Duty of Care is gaining momentum. The idea is simple: employers have a duty to keep their people safe. Whether your employees are on-site or travelling, in a cubicle or on a construction site, in the States or abroad, that duty remains – to protect your employees from unnecessary risk of harm. But an increasingly mobile and global workforce has brought new challenges to fulfilling these obligations. Thankfully, recent technology trends can help you overcome these challenges through improved emergency monitoring, better employee location tracking and streamlined communications.
Monitor for Emergencies
The first step in protecting employees is identifying the emergent threat quickly and accurately. Today, threats come in all shapes and sizes. Some threats – like a fire, flooding or active shooter – are hyperlocal. They only affect employees in one city, building, or even floor. To protect your people and locations from these local threats, you need to monitor hyperlocal information resources that alert you to danger down to the street level. Examples of hyperlocal sources include a city’s local police department or news outlets. You can also gather threat detail from your employees, people on the frontlines who share threatening events as soon as they appear.
As soon as you understand three elements of an emergency – event type, severity level and proximity to your people and assets – you can jump into action by communicating with your people, navigating them away from danger.
Better Understand Employee Location
Clearly seeing a threat’s proximity to your employees is important. And with today’s mobile workforce, your employees’ location is far from set in stone. Employees travel regularly, and many work out of satellite offices. In an emergency, you need to know the exact location of your employees, so you can communicate to them, account for them, and give them the help they need.
Organizations can better understand the approximate, if not exact location of their employees through three available resources:
- Mobile apps: Employees can share exact location through mobile applications on their smartphones.
- RFID tags: When your employees enter the building with their key cards, use that data to group people into office locations.
- Travel itineraries: Use your employees’ travel data to create dynamic groups around travel cities.
Modern monitoring and communication software uses this location data to display your employees and active threats on the same interactive map, boosting your ability to distribute timely information to your people.
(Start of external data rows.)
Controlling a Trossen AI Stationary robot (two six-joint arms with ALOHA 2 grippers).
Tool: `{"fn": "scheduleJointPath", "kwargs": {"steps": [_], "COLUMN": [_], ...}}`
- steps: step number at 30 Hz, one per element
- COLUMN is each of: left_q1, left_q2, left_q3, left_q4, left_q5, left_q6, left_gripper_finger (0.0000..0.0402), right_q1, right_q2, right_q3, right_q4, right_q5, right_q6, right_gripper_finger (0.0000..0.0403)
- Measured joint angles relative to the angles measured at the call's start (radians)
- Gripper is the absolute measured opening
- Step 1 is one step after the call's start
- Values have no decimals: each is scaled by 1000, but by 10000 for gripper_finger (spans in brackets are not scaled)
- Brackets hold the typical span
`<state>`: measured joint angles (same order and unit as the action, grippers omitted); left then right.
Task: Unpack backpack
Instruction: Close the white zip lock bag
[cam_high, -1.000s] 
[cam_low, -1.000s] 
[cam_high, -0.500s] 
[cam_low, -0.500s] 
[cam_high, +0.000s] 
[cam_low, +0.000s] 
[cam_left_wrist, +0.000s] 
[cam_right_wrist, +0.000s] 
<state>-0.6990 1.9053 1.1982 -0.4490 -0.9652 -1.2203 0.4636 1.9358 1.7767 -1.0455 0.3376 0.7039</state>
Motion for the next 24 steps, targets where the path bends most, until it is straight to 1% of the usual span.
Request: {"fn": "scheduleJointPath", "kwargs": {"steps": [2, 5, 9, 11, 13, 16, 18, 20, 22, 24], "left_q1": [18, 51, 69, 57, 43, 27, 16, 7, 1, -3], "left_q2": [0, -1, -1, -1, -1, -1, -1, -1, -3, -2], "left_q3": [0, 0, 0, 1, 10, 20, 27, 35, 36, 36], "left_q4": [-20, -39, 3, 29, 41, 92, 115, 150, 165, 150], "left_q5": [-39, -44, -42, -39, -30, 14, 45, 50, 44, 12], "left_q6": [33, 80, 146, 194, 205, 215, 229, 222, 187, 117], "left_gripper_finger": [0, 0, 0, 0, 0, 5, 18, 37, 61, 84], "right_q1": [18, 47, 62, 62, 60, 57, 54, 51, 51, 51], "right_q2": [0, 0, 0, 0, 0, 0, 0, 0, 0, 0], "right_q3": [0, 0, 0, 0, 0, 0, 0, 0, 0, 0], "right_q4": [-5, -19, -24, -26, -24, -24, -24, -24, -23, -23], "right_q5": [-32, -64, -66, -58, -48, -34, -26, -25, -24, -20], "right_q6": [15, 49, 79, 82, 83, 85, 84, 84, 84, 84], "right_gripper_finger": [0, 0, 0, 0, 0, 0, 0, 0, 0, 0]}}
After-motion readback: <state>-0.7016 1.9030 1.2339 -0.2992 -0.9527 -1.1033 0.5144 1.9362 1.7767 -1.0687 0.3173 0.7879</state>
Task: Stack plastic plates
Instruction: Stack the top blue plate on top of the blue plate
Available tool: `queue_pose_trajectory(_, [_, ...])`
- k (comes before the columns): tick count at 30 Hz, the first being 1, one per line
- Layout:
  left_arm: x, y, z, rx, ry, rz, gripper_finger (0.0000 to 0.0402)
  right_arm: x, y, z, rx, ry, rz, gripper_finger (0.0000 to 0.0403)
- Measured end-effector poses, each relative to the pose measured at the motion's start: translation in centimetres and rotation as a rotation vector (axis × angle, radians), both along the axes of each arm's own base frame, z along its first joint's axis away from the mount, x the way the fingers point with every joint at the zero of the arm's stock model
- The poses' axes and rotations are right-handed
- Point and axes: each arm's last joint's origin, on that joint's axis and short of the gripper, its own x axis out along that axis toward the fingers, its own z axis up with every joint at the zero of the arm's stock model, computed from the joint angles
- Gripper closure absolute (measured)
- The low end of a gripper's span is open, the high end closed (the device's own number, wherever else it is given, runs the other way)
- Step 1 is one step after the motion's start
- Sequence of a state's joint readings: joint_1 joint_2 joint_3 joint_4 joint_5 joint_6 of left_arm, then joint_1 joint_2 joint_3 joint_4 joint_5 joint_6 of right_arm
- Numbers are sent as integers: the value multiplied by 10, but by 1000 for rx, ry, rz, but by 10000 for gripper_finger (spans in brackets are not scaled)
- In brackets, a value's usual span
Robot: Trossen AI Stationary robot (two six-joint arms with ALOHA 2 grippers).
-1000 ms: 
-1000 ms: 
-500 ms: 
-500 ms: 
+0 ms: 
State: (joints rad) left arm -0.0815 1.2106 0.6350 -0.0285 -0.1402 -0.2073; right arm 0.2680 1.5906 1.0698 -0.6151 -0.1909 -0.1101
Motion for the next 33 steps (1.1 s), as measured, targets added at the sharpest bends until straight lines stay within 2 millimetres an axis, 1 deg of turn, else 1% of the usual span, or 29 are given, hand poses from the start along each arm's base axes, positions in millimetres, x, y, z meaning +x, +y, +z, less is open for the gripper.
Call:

Communicate More Confidently
With threat data and employee locations on the same screen, you can now quickly communicate with your affected employees to mitigate loss. But in an emergency, you cannot assume employees will be at their desks or have their phones on them. So you need software which can overcome the unknowns and deliver your message when it matters most.
Robust emergency monitoring and communication systems recognize these uncertainties, allowing you to reach your employees through multiple channels. Email, text or phone in isolation will likely miss some employees, so use all channels simultaneously. Often, though, just sending a message is not enough. Simply blasting a mass notification is akin to shouting into the dark and hoping someone hears you. To fulfill your duty of care, that’s not enough. You need to give your employees a way to respond, so that you know they are safe. Using communication software that allows for two-way communication gives you that peace of mind – and lets your employees alert you if they are in danger.
Emergency communication doesn’t need to stop there. In a crisis, employees benefit from status updates, helpful resources guides, and ongoing instruction on what to do next. For this reason, you can host event pages: webpages that provide a single place to find everything related to a specific event. By posting updates on the page, you can inform your employees without having to send new alerts each time, and employees know where to go to get caught up on the latest developments.
Piecing It Together to Fulfill Your Duty of Care
Interestingly, as we grow our global footprint and dependencies, we must continue to improve our ability to survey for and respond to local threats. Protecting employees from local threats requires near real-time communication. It’s no longer enough to use one system to monitor for events and another to communicate with your people. It’s too inefficient. Luckily, these systems have converged to improve response times and improve outcomes during events, helping your organization live up to and exceed duty of care responsibilities.